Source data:
***

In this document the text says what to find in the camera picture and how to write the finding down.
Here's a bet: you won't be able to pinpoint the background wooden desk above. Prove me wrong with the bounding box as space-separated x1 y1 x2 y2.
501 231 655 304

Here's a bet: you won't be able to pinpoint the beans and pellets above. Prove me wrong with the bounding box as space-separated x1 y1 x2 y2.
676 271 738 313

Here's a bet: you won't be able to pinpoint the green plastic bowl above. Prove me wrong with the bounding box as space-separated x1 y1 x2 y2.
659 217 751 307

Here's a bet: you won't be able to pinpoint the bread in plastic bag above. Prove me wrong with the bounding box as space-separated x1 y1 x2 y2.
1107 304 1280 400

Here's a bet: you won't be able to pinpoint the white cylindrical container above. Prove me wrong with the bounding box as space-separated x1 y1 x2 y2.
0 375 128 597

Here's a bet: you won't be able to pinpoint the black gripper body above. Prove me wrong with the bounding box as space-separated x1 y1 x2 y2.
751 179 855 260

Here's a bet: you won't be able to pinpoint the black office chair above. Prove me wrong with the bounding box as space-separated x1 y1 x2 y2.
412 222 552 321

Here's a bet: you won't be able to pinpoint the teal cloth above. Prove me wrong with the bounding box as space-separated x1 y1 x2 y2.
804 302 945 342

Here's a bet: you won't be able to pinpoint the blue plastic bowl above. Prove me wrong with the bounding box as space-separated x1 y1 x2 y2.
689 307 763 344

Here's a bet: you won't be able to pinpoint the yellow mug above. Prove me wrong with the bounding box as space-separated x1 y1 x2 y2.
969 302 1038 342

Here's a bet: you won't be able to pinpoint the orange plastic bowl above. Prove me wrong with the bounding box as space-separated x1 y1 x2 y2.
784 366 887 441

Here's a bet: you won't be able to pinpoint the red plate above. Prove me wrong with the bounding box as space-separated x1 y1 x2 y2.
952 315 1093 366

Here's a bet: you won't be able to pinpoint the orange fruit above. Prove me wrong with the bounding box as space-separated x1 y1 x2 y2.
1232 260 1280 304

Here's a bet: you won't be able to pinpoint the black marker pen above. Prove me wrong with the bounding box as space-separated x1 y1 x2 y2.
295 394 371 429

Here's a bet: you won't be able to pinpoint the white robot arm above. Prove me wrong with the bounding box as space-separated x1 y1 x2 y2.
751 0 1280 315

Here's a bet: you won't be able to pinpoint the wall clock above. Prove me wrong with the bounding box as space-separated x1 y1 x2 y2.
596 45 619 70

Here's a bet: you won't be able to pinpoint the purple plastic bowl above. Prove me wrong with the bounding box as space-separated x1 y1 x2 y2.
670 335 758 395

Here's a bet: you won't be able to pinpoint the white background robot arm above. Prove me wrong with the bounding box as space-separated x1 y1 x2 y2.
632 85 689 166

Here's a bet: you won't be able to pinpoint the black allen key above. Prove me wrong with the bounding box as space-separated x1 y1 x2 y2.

***

Would you restate every record word for word?

Problem solution »
In this document the text says what to find in the camera picture and how to write the finding down.
Here's a bet: you won't be able to pinpoint the background wooden desk above. Prove me wrong with the bounding box as space-separated x1 y1 x2 y2.
501 231 655 304

Here's a bet: you won't be able to pinpoint the beans and pellets above. Prove me wrong with the bounding box as space-separated x1 y1 x2 y2.
676 271 738 313

Here's a bet: you won't be able to pinpoint the green plastic bowl above. Prove me wrong with the bounding box as space-separated x1 y1 x2 y2.
659 217 751 307

Here's a bet: you won't be able to pinpoint the bread in plastic bag above. Prove me wrong with the bounding box as space-separated x1 y1 x2 y2.
1107 304 1280 400

Here's a bet: you won't be able to pinpoint the white cylindrical container above. Prove me wrong with the bounding box as space-separated x1 y1 x2 y2.
0 375 128 597

Here's a bet: you won't be able to pinpoint the black gripper body above. Prove me wrong with the bounding box as space-separated x1 y1 x2 y2.
751 179 855 260

Here's a bet: you won't be able to pinpoint the black office chair above. Prove me wrong with the bounding box as space-separated x1 y1 x2 y2.
412 222 552 321

Here's a bet: you won't be able to pinpoint the teal cloth above. Prove me wrong with the bounding box as space-separated x1 y1 x2 y2.
804 302 945 342

Here's a bet: you won't be able to pinpoint the blue plastic bowl above. Prove me wrong with the bounding box as space-separated x1 y1 x2 y2.
689 307 763 344

Here's a bet: you won't be able to pinpoint the yellow mug above. Prove me wrong with the bounding box as space-separated x1 y1 x2 y2.
969 302 1038 342

Here's a bet: you won't be able to pinpoint the orange plastic bowl above. Prove me wrong with the bounding box as space-separated x1 y1 x2 y2.
784 366 887 441

Here's a bet: you won't be able to pinpoint the red plate above. Prove me wrong with the bounding box as space-separated x1 y1 x2 y2.
952 315 1093 366

Here's a bet: you won't be able to pinpoint the orange fruit above. Prove me wrong with the bounding box as space-separated x1 y1 x2 y2.
1232 260 1280 304

Here's a bet: you won't be able to pinpoint the black marker pen above. Prove me wrong with the bounding box as space-separated x1 y1 x2 y2.
295 394 371 429

Here's a bet: you won't be able to pinpoint the white robot arm above. Prove me wrong with the bounding box as space-separated x1 y1 x2 y2.
751 0 1280 315

Here's a bet: you won't be able to pinpoint the wall clock above. Prove me wrong with the bounding box as space-separated x1 y1 x2 y2.
596 45 619 70

Here's a bet: you won't be able to pinpoint the purple plastic bowl above. Prove me wrong with the bounding box as space-separated x1 y1 x2 y2.
670 335 758 395

Here's a bet: you won't be able to pinpoint the white background robot arm above. Prove me wrong with the bounding box as space-separated x1 y1 x2 y2.
632 85 689 166

Here's a bet: you won't be able to pinpoint the black allen key above. Prove me wrong with the bounding box as space-separated x1 y1 x2 y2.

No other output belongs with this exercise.